If you want to fire the whole batch instead, say “don’t ask every time” or “fire the whole batch”. Ralphy switches to batch mode for that project; the preference doesn’t generalize.

Step 4 — Mid-flight corrections

When a scene misses, Ralphy retries the same approach once. If the second attempt also misses, Ralphy redesigns the scene rather than fighting model drift — the glitter-cream postmortem documented a $0.84 + 20-minute fight between “jar near cheek” and “powder compact” that ended only when the scene was reframed. The redesign comes back to you for approval before any new generation. Old versions are preserved automatically (see Reviewing and iterating) — Ralphy never overwrites your work without explicit “delete” or “wipe” consent (AGENTS invariant #13).

Step 5 — The ship gate

Before Ralphy declares “done”, it runs three checks in order:
  1. ralphy editor preflight <id> — flags aspect, fps, or music-length divergence.
  2. ralphy project verify <id> — flags any drift between the manifest and the files on disk.
  3. /evaluator skill on the final mp4 — emits eval.json and eval-report.md with scene-by-scene scoring and retention check.
Only after the eval lands does Ralphy ask once: “Ready to ship?” Your explicit “yes” is the only thing that authorizes a commit, push, or any other shared-state mutation.

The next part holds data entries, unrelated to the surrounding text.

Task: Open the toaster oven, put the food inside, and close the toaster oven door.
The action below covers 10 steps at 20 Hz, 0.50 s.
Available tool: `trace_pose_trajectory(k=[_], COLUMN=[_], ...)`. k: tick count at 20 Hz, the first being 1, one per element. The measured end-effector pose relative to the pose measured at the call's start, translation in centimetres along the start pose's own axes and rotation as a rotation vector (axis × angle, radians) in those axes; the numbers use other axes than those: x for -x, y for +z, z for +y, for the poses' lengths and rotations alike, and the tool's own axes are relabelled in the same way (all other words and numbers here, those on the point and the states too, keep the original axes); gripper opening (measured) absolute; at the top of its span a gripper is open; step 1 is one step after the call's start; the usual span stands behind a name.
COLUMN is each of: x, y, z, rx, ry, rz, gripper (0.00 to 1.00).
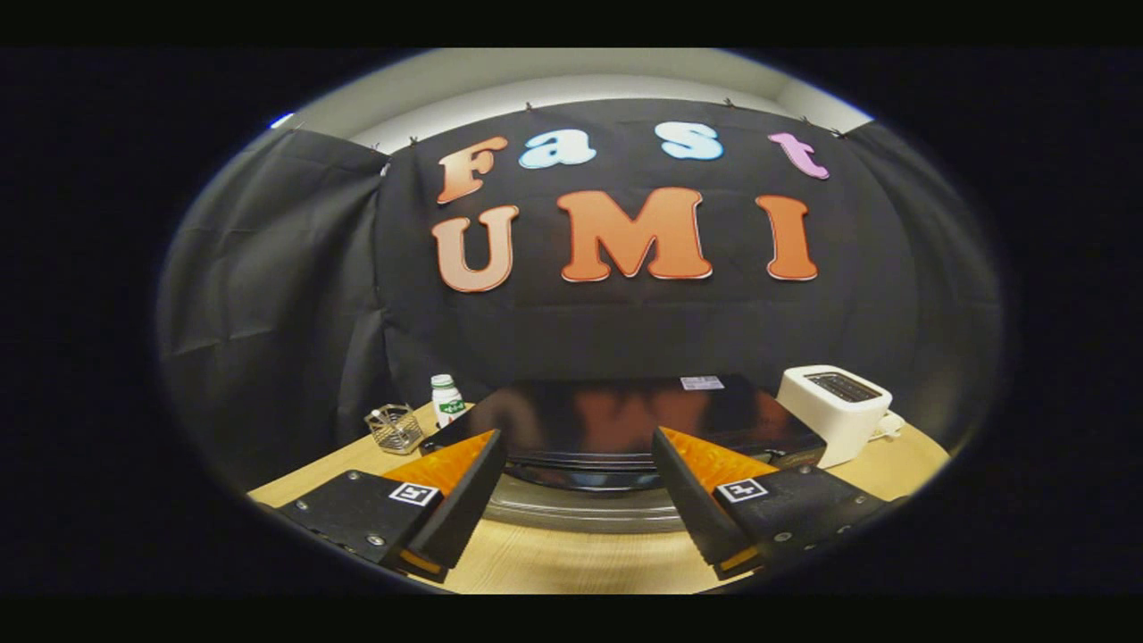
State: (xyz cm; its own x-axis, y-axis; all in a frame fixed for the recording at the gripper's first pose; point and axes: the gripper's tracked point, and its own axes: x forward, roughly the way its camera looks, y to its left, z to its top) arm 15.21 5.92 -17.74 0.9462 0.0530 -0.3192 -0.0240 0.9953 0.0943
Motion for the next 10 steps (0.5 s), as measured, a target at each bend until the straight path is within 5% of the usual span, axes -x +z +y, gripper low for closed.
trace_pose_trajectory(k=[10], x=[-2.7], y=[-1.5], z=[-1.5], rx=[0.079], ry=[-0.088], rz=[0.043], gripper=[0.97])
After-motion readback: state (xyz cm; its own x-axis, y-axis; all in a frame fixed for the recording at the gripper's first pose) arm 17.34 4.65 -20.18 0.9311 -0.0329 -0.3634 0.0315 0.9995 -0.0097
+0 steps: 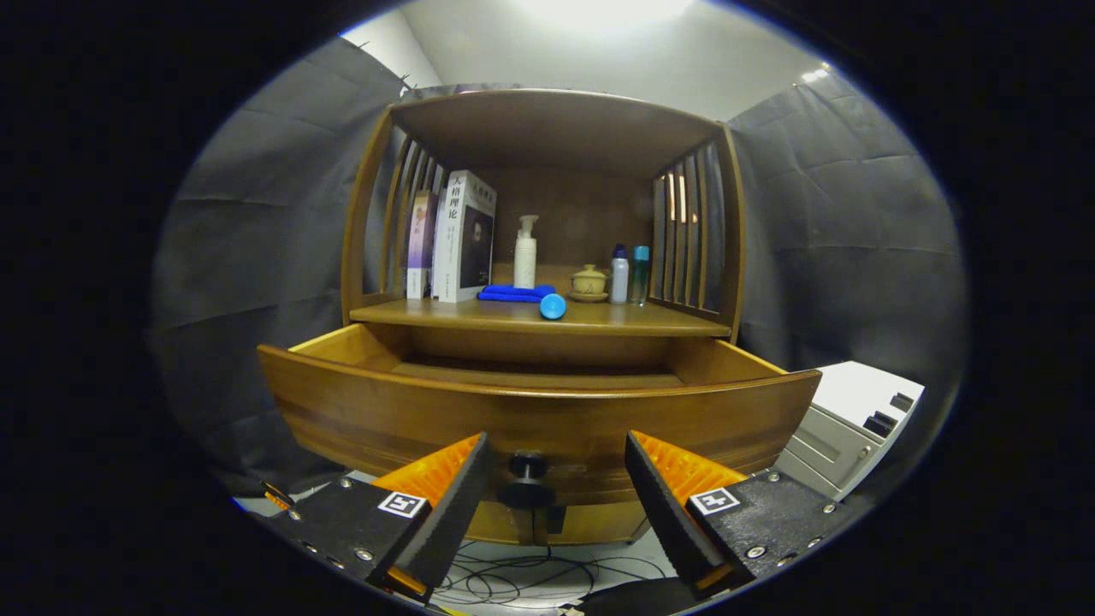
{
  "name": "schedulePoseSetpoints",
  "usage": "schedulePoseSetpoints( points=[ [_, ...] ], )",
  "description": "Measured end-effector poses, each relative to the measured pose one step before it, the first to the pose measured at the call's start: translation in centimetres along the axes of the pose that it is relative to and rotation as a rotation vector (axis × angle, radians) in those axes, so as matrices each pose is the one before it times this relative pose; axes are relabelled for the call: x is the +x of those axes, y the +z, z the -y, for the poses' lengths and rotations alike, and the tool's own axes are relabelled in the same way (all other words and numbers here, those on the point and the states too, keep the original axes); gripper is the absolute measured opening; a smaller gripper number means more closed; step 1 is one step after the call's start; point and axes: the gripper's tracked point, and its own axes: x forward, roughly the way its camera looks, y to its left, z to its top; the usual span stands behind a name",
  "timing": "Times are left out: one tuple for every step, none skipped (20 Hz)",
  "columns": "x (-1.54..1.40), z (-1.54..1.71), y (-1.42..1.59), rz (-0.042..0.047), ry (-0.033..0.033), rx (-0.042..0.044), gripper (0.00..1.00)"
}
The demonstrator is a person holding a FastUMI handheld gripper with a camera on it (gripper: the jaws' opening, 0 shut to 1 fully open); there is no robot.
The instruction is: Pull open the drawer, take out the items inside it, and place them on the countertop above the cabinet.
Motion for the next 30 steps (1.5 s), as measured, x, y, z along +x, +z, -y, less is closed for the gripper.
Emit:
schedulePoseSetpoints(
  points=[
    [0.16,-0.286,-0.541,-0.00979,0.00568,-0.0039,0.96],
    [0.297,-0.32,-0.275,-0.01025,0.00715,-0.00093,0.96],
    [0.293,-0.127,-0.035,-0.00217,0.00438,0.00068,0.96],
    [0.331,-0.106,0.261,0.00437,0.00402,0.00491,0.96],
    [0.341,0.094,0.357,0.01076,-0.00042,0.00707,0.96],
    [0.401,0.122,0.345,0.01177,0.00131,0.00905,0.96],
    [0.495,0.093,0.319,0.00951,0.00039,0.00806,0.96],
    [0.056,0.055,0.095,-0.00291,0.00079,0.00319,0.97],
    [0.332,0.116,0.057,0.00967,-0.00048,-0.00229,0.96],
    [0.006,-0.082,0.125,0.00993,-0.00114,0.00395,0.96],
    [-0.052,-0.093,-0.079,-0.00468,-0.00051,0.00275,0.96],
    [-0.081,-0.094,0.162,0.00713,0.00059,0.00589,0.97],
    [0.122,-0.052,0.235,0.00125,0.0006,0.00126,0.96],
    [0.33,0.04,0.317,0.00579,0.00076,0.00367,0.96],
    [0.165,-0.093,-0.46,-0.01531,0.00252,0.00074,0.96],
    [0.521,-0.03,0.421,0.00544,0.00314,0.00642,0.96],
    [0.257,-0.022,-0.202,-0.01134,0.00191,-0.00073,0.96],
    [0.634,0.024,0.2,-0.00153,0.00068,-0.00105,0.96],
    [0.351,-0.046,-0.016,-0.00578,0.00088,-0.00191,0.96],
    [0.682,0.03,0.121,-0.00316,0.00046,0.00081,0.96],
    [0.446,0.02,-0.049,-0.00027,0.0015,0.00077,0.96],
    [0.485,0.081,0.081,-0.00444,0.00085,-0.00037,0.95],
    [0.209,-0.022,0.088,0.00255,0.0018,0.00115,0.95],
    [0.495,0.025,0.02,-0.0041,0.0016,0.0019,0.95],
    [0.349,0.034,0.072,0.00337,0.00149,-0.00209,0.95],
    [0.445,0.032,0.04,-0.00136,0.00079,0.00092,0.95],
    [0.544,-0.046,0.033,0.00336,-0.00003,0.00103,0.95],
    [0.431,0.02,0.05,-0.00056,0.0,0.00029,0.95],
    [0.407,-0.014,0.0,0.00277,-0.00028,-0.00067,0.95],
    [0.452,0.061,0.076,0.00058,0.00022,-0.00191,0.95]
  ],
)
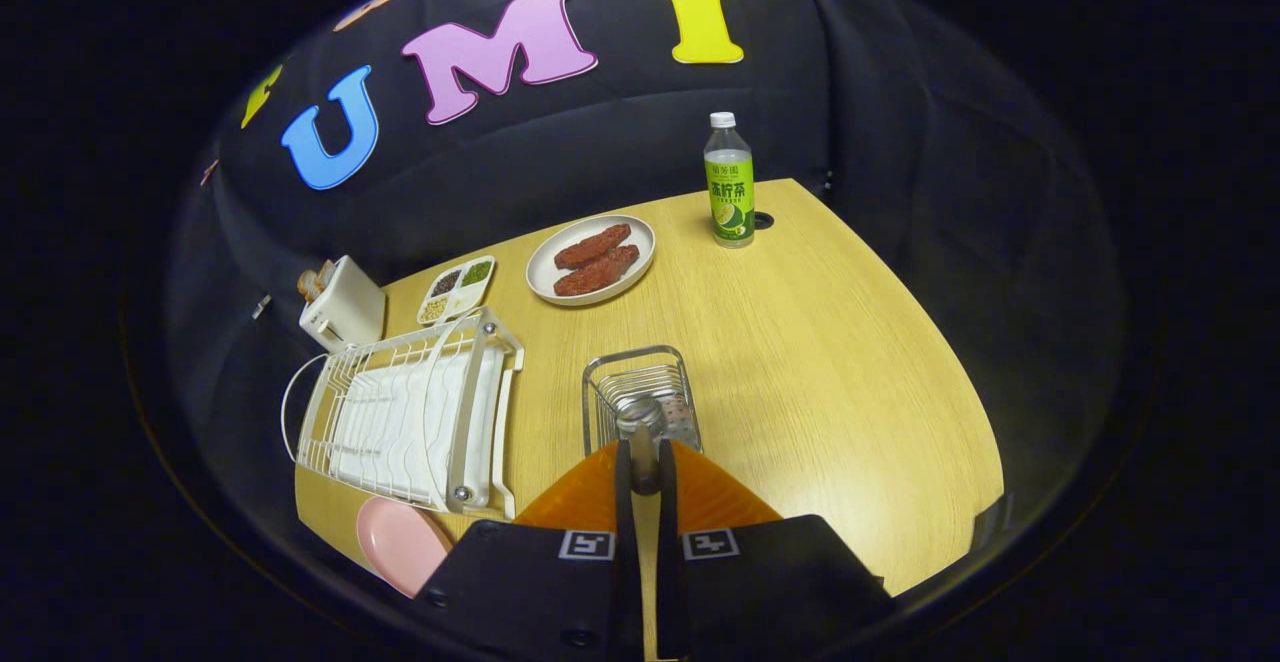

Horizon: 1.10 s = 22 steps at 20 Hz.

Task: Take the plate from the dish rack, then take the spoon from the basket and place it into the plate.

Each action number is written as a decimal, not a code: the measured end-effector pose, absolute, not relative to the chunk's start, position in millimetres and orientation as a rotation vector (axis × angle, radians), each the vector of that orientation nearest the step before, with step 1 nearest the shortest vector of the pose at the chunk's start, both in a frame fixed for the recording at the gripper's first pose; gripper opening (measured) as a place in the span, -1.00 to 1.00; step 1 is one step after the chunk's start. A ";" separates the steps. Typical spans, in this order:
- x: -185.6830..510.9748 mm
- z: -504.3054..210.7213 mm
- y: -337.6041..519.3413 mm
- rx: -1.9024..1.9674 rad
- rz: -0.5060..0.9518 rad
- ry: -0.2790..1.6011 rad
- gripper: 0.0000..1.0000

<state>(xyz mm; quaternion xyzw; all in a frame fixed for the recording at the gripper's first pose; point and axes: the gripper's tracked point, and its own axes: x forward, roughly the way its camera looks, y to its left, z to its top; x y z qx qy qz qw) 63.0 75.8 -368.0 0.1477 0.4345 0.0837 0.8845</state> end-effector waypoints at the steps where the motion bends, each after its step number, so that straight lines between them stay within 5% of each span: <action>1: 64.6 -366.2 76.9 0.310 0.172 0.900 -0.84; 11: 39.8 -269.1 67.8 0.274 0.237 0.824 -0.84; 17: -29.2 -191.8 155.1 0.349 0.502 0.744 -0.85; 22: -90.7 -207.6 249.3 0.350 0.727 0.802 -0.84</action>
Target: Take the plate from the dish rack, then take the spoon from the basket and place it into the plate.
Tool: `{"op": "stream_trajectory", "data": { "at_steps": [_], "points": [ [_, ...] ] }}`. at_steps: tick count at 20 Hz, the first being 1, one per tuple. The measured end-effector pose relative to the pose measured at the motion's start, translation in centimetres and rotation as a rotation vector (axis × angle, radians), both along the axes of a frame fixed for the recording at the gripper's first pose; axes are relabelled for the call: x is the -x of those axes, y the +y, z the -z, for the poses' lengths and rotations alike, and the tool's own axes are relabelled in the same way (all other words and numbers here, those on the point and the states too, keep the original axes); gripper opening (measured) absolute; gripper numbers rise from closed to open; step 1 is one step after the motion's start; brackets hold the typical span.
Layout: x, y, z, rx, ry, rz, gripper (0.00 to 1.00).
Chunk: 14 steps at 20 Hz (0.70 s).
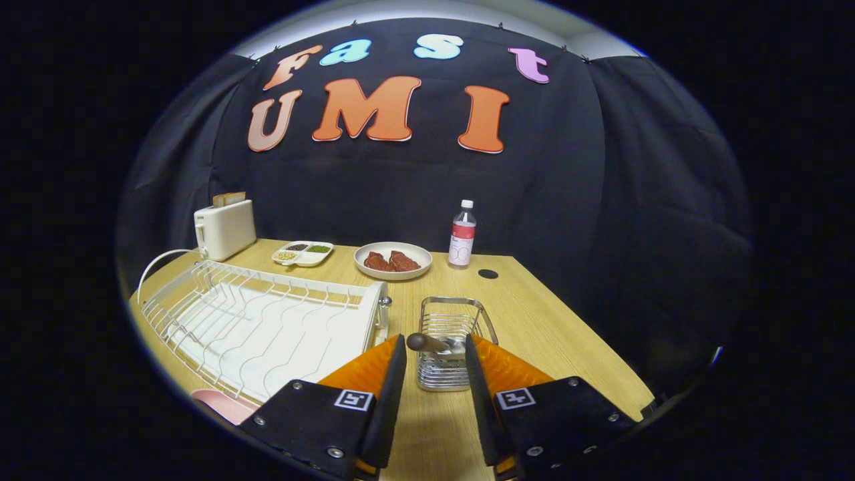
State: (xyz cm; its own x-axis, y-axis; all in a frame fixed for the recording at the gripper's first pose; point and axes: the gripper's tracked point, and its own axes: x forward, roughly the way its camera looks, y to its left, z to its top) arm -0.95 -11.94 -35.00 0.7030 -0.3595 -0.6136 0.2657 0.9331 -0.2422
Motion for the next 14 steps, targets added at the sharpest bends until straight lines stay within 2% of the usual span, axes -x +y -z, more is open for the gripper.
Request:
{"op": "stream_trajectory", "data": {
  "at_steps": [4,9,14],
  "points": [
    [-0.7,-0.9,0.2,0.028,-0.009,0.01,0.4],
    [-0.7,-2.4,0.2,0.03,-0.025,0.043,0.33],
    [-1.1,-2.1,-0.1,-0.004,-0.065,0.041,0.14]
  ]
}}
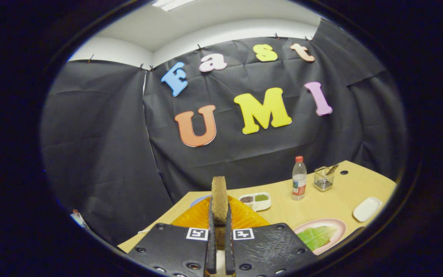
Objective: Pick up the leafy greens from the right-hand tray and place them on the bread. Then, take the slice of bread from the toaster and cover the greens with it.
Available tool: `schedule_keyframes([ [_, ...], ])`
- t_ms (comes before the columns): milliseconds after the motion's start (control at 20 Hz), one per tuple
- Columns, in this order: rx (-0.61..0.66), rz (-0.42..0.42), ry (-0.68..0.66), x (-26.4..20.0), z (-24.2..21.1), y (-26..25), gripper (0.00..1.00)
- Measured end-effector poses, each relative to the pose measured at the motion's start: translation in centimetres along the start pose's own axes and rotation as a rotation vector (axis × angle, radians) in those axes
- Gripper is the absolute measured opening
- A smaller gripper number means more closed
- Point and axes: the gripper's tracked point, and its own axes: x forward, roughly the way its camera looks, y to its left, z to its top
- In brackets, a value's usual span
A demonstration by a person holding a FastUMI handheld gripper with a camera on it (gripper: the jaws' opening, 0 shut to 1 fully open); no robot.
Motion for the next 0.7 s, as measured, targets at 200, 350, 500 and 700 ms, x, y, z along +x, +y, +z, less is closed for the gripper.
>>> schedule_keyframes([
  [200, 0.006, -0.057, -0.018, -1.5, 0.5, -4.7, 0.08],
  [350, 0.033, -0.072, -0.013, -2.8, -0.6, -8.3, 0.08],
  [500, 0.041, -0.127, -0.019, -3.6, -1.6, -12.2, 0.09],
  [700, 0.053, -0.147, 0.007, -3.5, -4.2, -14.4, 0.09],
])
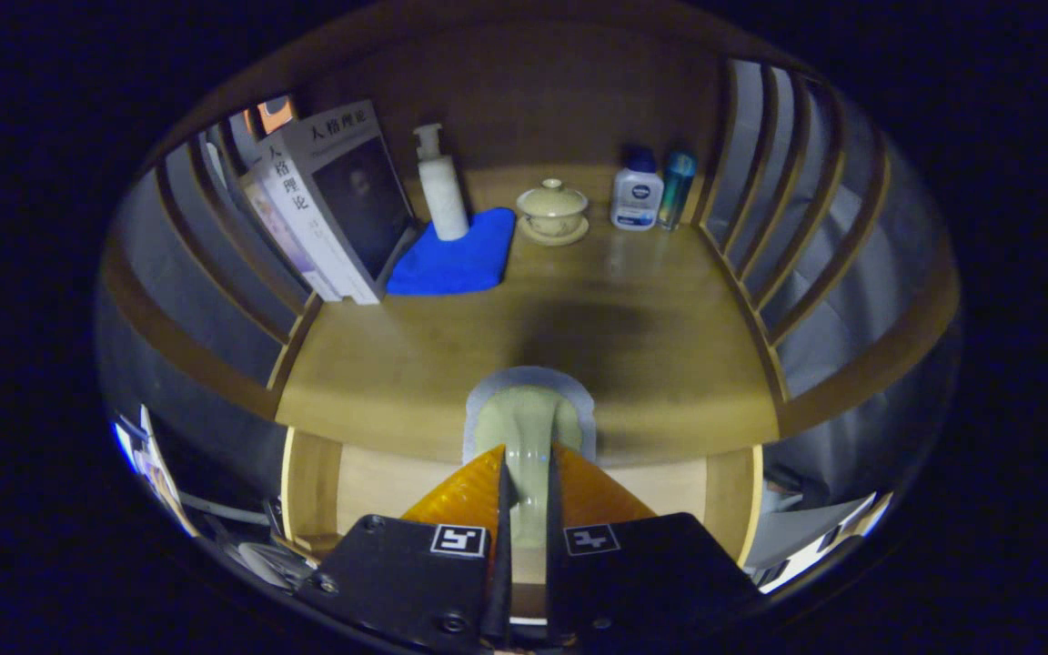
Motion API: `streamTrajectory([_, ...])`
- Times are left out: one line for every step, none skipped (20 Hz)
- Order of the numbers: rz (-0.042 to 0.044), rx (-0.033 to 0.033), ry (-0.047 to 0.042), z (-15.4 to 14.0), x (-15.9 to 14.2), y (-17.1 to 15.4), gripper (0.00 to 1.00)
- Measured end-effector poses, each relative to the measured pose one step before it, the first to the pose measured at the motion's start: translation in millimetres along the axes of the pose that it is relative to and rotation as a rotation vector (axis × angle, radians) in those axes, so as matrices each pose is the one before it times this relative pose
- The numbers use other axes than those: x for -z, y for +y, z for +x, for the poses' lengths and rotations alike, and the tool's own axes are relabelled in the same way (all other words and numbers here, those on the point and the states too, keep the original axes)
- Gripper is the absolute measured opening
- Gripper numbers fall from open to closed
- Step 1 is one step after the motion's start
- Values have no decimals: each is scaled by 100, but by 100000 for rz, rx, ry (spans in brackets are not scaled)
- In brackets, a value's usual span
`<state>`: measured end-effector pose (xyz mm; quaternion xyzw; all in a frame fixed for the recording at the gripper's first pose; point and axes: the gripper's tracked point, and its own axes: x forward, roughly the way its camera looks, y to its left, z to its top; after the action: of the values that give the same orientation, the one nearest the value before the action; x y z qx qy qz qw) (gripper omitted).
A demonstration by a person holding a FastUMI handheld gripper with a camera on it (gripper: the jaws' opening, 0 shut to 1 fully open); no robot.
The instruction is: Pull open the drawer, take out the items inside it, and place them on the countertop above the cabinet.
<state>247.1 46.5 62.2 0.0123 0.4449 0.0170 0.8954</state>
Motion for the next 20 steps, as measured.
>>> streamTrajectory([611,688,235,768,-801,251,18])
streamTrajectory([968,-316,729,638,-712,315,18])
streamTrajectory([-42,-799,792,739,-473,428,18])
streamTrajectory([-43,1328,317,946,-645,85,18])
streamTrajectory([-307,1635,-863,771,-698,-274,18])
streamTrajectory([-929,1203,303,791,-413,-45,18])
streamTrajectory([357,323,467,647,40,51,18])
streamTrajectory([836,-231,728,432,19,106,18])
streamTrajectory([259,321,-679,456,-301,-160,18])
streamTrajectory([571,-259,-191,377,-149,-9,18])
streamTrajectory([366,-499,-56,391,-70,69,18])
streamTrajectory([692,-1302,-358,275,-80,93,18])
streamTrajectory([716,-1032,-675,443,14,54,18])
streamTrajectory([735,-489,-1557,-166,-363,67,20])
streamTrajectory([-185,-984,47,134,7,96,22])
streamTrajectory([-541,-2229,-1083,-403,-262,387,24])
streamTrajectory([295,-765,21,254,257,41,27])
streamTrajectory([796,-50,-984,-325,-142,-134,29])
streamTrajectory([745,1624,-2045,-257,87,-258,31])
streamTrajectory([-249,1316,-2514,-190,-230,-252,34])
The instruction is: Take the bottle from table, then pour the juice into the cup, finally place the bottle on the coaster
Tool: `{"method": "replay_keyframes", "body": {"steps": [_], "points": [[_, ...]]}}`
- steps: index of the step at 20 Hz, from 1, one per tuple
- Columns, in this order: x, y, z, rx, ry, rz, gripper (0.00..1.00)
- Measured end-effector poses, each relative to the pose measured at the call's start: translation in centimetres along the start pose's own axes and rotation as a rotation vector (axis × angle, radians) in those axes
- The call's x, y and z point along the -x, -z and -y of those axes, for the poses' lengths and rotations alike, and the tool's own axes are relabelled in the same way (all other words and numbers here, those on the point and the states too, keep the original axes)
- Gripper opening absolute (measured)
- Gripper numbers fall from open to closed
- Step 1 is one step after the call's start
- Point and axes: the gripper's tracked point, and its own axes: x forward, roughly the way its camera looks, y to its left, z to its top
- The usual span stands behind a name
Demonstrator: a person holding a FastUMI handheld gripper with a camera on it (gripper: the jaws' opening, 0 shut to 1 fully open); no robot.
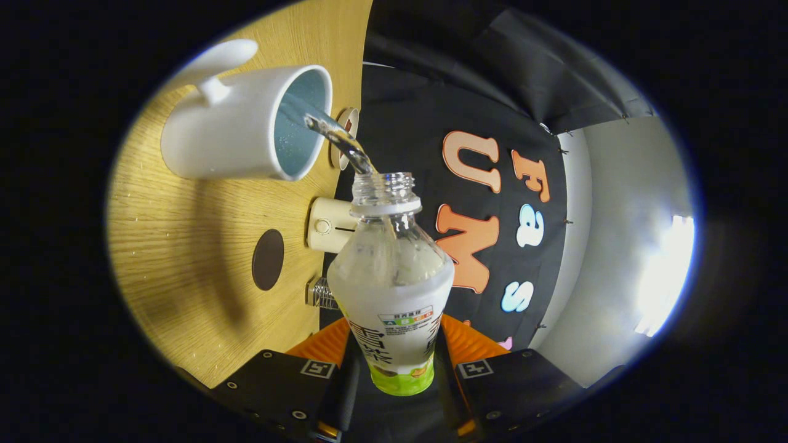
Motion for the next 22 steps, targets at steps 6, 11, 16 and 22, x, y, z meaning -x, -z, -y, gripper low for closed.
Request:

Adapting to your skill band

The protocol is the same at every level. What changes is how much Ralphy explains. A novice sees mini-lectures after each gate (“WHY we anchor location first”); a comfortable user sees the gate and one-line context; an expert sees only the JSON output and a “go?” prompt. The recommendation string in your whoami output names which mode is active. You can always override per-project — “explain it like I’m new” upshifts the verbosity for one session, “skip the explanation” downshifts it.